▶ **TRY IT**: Every line containing "after" should be copied out. Go through the entries and find them.

▶ **Records from a dataset**:
****************************************

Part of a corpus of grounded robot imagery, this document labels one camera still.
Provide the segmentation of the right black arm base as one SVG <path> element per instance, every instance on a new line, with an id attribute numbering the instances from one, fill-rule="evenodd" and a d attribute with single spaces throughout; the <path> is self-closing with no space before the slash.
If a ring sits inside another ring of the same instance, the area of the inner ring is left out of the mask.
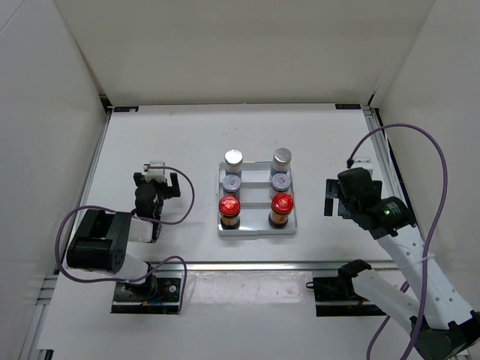
<path id="1" fill-rule="evenodd" d="M 360 272 L 371 270 L 370 264 L 361 259 L 348 262 L 337 270 L 334 277 L 313 277 L 305 284 L 313 290 L 317 317 L 377 317 L 384 316 L 375 304 L 357 295 L 353 278 Z"/>

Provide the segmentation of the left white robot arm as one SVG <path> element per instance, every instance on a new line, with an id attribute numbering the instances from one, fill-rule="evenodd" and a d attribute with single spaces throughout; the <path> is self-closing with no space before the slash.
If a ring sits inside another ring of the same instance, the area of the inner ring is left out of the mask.
<path id="1" fill-rule="evenodd" d="M 156 277 L 146 274 L 152 267 L 128 255 L 127 246 L 158 240 L 164 201 L 181 196 L 178 174 L 172 172 L 169 177 L 167 180 L 162 169 L 134 173 L 135 208 L 131 213 L 89 209 L 67 249 L 67 265 L 112 275 L 141 300 L 156 297 Z"/>

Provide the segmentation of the red-lid sauce jar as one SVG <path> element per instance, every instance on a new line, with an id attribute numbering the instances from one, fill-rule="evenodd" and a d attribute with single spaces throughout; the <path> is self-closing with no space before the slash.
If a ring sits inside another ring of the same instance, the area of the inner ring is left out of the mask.
<path id="1" fill-rule="evenodd" d="M 224 196 L 218 204 L 220 224 L 224 229 L 235 229 L 240 224 L 241 203 L 235 196 Z"/>
<path id="2" fill-rule="evenodd" d="M 271 212 L 268 216 L 269 223 L 275 228 L 285 227 L 294 205 L 294 199 L 290 194 L 278 193 L 275 195 L 271 200 Z"/>

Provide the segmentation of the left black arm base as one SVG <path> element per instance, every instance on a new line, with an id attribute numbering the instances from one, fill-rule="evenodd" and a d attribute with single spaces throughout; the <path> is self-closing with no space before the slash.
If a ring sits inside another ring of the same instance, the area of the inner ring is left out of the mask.
<path id="1" fill-rule="evenodd" d="M 178 315 L 182 309 L 185 272 L 159 271 L 144 283 L 117 283 L 111 314 Z"/>

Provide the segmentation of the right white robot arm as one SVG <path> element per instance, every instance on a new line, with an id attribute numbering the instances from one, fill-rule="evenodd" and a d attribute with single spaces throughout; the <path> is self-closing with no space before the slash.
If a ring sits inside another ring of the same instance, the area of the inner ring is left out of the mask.
<path id="1" fill-rule="evenodd" d="M 383 197 L 381 181 L 359 167 L 327 179 L 326 216 L 332 215 L 335 200 L 339 216 L 370 233 L 415 294 L 410 297 L 357 259 L 338 270 L 334 288 L 341 297 L 373 302 L 407 332 L 423 359 L 450 359 L 479 342 L 479 313 L 425 249 L 412 212 L 400 198 Z"/>

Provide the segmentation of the small silver-lid jar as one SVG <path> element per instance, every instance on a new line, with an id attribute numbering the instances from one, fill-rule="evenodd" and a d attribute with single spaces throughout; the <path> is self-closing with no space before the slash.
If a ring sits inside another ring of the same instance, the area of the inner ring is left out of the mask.
<path id="1" fill-rule="evenodd" d="M 290 190 L 291 179 L 288 173 L 277 172 L 271 178 L 269 196 L 273 199 L 278 194 L 285 194 Z"/>
<path id="2" fill-rule="evenodd" d="M 222 189 L 224 196 L 232 196 L 239 198 L 242 180 L 236 174 L 227 174 L 222 180 Z"/>

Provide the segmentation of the tall blue-label bottle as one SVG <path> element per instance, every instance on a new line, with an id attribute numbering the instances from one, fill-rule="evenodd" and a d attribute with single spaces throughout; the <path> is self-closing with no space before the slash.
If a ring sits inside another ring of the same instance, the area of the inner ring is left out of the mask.
<path id="1" fill-rule="evenodd" d="M 237 149 L 230 149 L 224 155 L 225 173 L 242 177 L 243 154 Z"/>
<path id="2" fill-rule="evenodd" d="M 269 178 L 277 173 L 287 174 L 290 171 L 292 153 L 288 148 L 278 148 L 274 151 Z"/>

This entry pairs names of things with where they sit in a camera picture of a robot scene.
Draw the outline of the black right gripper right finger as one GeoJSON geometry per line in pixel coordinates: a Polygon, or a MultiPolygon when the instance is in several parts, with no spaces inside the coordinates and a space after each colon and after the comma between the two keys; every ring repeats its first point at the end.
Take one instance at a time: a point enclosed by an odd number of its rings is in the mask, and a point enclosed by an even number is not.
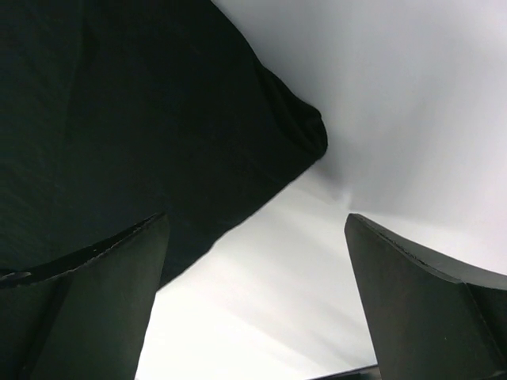
{"type": "Polygon", "coordinates": [[[351,214],[345,238],[383,379],[504,379],[506,277],[351,214]]]}

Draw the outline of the black t-shirt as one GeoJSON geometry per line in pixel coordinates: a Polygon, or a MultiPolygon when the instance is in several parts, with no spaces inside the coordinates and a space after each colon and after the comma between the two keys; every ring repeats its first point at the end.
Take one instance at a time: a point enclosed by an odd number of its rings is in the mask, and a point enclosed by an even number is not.
{"type": "Polygon", "coordinates": [[[326,148],[212,2],[1,4],[4,270],[164,213],[167,284],[326,148]]]}

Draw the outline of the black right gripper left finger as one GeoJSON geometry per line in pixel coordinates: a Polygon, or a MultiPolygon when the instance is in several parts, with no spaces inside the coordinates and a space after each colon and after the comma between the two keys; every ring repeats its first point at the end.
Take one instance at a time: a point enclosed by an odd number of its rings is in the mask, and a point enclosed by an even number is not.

****************************************

▶ **RESPONSE**:
Draw the outline of the black right gripper right finger as one GeoJSON geometry per line in pixel coordinates: a Polygon, or a MultiPolygon when the instance is in several parts, with no spaces inside the coordinates and a space after each colon and after the comma between the two keys; every ring repeats its first point at the end.
Draw the outline of the black t-shirt as one GeoJSON geometry per line in pixel coordinates: a Polygon, or a MultiPolygon when the instance is in several parts, with no spaces inside the coordinates and a space after each colon and after the comma between the two keys; every ring repeats its first point at the end.
Draw the outline of the black right gripper left finger as one GeoJSON geometry per line in pixel coordinates: a Polygon, or a MultiPolygon when the instance is in several parts, with no spaces inside the coordinates and a space after each colon and after the comma between the two keys; every ring repeats its first point at the end.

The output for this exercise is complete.